Every line from the one containing "For each thing" to the end of the listing below should be transcribed exactly, and no line outside that span should appear.

== == ==

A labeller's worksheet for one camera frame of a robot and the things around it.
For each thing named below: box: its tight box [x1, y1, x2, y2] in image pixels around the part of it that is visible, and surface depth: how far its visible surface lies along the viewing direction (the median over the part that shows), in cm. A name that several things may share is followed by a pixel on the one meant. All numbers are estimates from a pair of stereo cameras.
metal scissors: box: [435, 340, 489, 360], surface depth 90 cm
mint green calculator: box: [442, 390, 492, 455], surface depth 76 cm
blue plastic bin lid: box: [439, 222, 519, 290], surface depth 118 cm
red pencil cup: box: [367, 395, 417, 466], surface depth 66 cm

== == ==

* **SOLUTION TO THE PROBLEM**:
For each thing named below: box: its tight box [x1, y1, x2, y2] in image pixels around the part of it that is visible, and surface depth: how far its visible surface lies along the viewing direction (the median over the part that shows), in cm. A name that several things may share is followed by a pixel on the one meant. All numbers are estimates from a pair of stereo cameras.
metal scissors: box: [435, 340, 489, 360], surface depth 90 cm
mint green calculator: box: [442, 390, 492, 455], surface depth 76 cm
blue plastic bin lid: box: [439, 222, 519, 290], surface depth 118 cm
red pencil cup: box: [367, 395, 417, 466], surface depth 66 cm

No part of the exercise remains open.